Comment se protéger des malfaçons sur les travaux en copropriété ?

Faire des travaux en copropriété est souvent un passage obligé pour entretenir et valoriser un immeuble. Mais lorsque des malfaçons apparaissent – fissures, infiltrations, défauts d’isolation – la situation peut rapidement tourner au cauchemar. Heureusement, plusieurs mécanismes permettent de se protéger et d’obtenir des réparations. Comment anticiper ces problèmes ? Quels recours existent si les travaux sont mal réalisés ?


Prévenir les malfaçons avant le début des travaux

Avant même le lancement d’un chantier, certaines précautions peuvent limiter le risque de malfaçons.

📌 Bien choisir l’entreprise

  • Vérifier que l’entreprise est inscrite au registre du commerce et dispose des certifications requises (RGE pour les travaux énergétiques, Qualibat pour la construction, etc.).
  • Consulter les références et avis clients d’autres copropriétés ayant fait appel à ses services.
  • Exiger une attestation d’assurance décennale pour garantir la couverture des travaux.
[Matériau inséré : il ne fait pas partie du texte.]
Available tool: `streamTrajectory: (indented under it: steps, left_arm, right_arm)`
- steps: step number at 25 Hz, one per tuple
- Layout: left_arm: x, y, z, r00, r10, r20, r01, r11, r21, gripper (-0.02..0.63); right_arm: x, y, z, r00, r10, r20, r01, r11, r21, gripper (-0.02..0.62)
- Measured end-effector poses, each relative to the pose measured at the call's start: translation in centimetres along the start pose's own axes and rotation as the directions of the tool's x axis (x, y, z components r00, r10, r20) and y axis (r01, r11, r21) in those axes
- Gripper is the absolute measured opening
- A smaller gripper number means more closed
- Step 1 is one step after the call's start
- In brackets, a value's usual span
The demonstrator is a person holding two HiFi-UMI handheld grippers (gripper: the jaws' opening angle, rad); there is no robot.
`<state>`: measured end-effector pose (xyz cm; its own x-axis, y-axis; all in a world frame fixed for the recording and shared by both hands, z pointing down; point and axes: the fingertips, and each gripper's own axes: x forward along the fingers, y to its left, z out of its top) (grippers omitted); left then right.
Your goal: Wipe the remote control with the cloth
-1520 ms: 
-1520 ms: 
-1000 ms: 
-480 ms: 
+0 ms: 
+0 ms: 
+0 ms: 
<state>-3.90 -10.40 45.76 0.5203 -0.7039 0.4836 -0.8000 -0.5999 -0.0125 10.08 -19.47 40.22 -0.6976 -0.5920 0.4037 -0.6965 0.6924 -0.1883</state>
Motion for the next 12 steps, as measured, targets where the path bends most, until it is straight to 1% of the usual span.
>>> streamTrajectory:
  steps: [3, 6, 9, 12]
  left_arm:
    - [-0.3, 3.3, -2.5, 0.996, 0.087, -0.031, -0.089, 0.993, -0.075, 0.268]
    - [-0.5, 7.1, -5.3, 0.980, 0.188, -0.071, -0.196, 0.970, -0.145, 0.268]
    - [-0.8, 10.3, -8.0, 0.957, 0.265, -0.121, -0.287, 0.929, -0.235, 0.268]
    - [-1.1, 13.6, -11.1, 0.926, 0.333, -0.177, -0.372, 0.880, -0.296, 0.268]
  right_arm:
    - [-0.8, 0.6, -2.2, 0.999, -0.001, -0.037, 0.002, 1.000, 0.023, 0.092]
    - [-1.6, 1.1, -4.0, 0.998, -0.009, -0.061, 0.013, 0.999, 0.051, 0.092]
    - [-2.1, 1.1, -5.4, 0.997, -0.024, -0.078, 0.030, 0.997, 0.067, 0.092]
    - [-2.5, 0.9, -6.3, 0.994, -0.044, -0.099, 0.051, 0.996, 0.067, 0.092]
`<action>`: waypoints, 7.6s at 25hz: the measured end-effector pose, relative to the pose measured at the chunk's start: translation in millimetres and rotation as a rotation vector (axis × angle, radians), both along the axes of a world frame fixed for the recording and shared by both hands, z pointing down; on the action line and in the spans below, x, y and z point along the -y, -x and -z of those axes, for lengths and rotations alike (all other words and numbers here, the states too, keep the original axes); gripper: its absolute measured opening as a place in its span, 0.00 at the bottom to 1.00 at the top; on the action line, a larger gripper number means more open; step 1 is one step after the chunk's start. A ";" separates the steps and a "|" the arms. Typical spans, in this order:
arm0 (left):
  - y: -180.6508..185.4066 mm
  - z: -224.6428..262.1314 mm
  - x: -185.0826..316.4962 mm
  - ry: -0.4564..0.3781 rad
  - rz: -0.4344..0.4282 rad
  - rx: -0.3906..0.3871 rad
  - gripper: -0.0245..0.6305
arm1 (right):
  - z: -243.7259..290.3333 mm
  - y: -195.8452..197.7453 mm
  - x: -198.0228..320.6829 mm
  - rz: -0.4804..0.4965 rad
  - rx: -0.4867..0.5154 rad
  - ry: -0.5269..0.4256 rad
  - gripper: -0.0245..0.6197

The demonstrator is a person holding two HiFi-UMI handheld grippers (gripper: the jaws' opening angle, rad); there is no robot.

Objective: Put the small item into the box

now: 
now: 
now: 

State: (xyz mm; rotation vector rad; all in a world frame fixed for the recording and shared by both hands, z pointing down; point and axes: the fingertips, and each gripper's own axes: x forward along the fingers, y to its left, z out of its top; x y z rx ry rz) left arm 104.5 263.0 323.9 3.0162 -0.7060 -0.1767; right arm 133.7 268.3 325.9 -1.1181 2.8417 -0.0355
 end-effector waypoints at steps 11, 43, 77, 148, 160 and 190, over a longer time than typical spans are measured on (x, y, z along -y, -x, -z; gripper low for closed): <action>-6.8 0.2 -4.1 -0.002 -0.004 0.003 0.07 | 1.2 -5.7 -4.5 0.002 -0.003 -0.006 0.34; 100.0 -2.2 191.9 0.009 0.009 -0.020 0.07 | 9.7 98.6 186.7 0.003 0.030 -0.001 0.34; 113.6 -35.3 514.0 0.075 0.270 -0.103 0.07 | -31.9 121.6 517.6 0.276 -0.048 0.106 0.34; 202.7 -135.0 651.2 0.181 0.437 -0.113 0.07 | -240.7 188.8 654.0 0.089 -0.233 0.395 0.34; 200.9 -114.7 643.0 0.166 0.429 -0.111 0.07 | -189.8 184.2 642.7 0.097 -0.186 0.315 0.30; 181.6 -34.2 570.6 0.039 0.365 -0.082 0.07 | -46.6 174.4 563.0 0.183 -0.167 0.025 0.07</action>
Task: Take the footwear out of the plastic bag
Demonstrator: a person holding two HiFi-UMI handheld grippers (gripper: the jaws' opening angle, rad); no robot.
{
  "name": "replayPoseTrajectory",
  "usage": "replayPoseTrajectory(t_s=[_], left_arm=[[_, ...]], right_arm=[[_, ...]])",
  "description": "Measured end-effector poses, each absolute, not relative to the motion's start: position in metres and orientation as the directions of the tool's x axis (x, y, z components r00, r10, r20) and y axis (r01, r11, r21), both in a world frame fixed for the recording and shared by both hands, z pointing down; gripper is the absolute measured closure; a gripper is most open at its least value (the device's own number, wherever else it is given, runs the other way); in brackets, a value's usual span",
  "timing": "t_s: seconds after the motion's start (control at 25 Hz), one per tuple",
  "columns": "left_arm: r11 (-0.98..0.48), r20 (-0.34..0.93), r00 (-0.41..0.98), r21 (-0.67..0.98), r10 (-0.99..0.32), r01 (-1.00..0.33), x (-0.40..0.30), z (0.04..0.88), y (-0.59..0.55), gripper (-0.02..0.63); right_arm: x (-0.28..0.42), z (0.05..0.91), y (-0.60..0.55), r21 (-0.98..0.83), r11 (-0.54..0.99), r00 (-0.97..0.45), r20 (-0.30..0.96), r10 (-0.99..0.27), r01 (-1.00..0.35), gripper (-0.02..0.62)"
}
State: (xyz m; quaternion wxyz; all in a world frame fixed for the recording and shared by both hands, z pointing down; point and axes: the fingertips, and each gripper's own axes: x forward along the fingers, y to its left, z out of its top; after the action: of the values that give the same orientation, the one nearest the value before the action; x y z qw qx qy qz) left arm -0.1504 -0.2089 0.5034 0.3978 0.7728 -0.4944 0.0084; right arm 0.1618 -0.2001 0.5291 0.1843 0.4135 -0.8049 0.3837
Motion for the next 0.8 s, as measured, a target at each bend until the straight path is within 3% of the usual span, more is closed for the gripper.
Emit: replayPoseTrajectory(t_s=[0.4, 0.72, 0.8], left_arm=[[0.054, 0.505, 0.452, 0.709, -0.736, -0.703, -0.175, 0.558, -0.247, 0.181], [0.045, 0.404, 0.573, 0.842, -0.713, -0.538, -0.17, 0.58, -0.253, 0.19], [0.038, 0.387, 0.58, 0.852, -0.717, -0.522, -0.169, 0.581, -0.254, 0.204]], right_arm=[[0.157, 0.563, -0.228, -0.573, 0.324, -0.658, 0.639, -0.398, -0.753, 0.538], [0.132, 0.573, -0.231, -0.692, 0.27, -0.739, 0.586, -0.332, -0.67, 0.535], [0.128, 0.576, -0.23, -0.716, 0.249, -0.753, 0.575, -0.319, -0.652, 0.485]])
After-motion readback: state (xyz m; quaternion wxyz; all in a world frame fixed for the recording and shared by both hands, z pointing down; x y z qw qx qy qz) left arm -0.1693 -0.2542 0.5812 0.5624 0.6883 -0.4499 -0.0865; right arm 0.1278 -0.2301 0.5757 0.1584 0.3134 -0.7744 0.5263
📌 Obtenir un devis détaillé et un contrat solide
Un devis vague peut être source de conflits. Il doit mentionner précisément :

  • La nature des travaux et les matériaux utilisés.
  • Les délais de réalisation avec des pénalités de retard.
  • Les garanties applicables et les assurances souscrites.

Un syndic rigoureux doit comparer plusieurs devis avant de soumettre une entreprise au vote de l’Assemblée Générale.


Quels recours en cas de malfaçons après travaux ?

Malgré toutes les précautions, il arrive que des malfaçons soient constatées après la fin du chantier. Plusieurs solutions existent pour obtenir réparation.

Émettre des réserves à la réception des travaux
Lors de la réception des travaux, le syndic ou le Conseil Syndical doit examiner le chantier avec l’entreprise. Si des défauts sont constatés, ils doivent être mentionnés dans un procès-verbal de réception avec réserves. L’entreprise est alors obligée de les corriger.

Faire jouer les garanties légales
La loi impose plusieurs garanties aux entreprises du bâtiment :

  • Garantie de parfait achèvement (1 an) : couvre tous les défauts signalés dans l’année suivant la réception.
  • Garantie biennale (2 ans) : protège les équipements dissociables (chauffage, volets, ascenseur…).
  • Garantie décennale (10 ans) : s’applique aux défauts mettant en péril la solidité du bâtiment (fissures, infiltrations).

Mettre en demeure l’entreprise
Si l’entreprise refuse de corriger les défauts, le syndic peut envoyer une mise en demeure en recommandé avec accusé de réception. Ce courrier officiel rappelle les obligations légales et fixe un délai d’exécution.

Engager une action en justice
Si aucune solution amiable n’aboutit, la copropriété peut saisir le tribunal judiciaire pour contraindre l’entreprise à effectuer les réparations ou à verser des dommages et intérêts.


Comment éviter les litiges liés aux malfaçons ?

💡 Faire appel à un maître d’œuvre ou un architecte pour superviser le chantier et assurer un suivi de qualité.
💡 Ne pas régler la totalité de la facture avant la réception des travaux : un acompte final peut être conservé en cas de défauts constatés.
💡 Demander une expertise indépendante en cas de doute, avant d’engager un recours judiciaire.


Les malfaçons peuvent générer des tensions et des frais imprévus pour les copropriétaires. Anticiper les risques dès la sélection de l’entreprise, suivre rigoureusement le chantier et réagir rapidement en cas de défauts sont essentiels pour protéger l’immeuble. Heureusement, les garanties légales offrent une protection efficace et permettent de faire valoir les droits de la copropriété.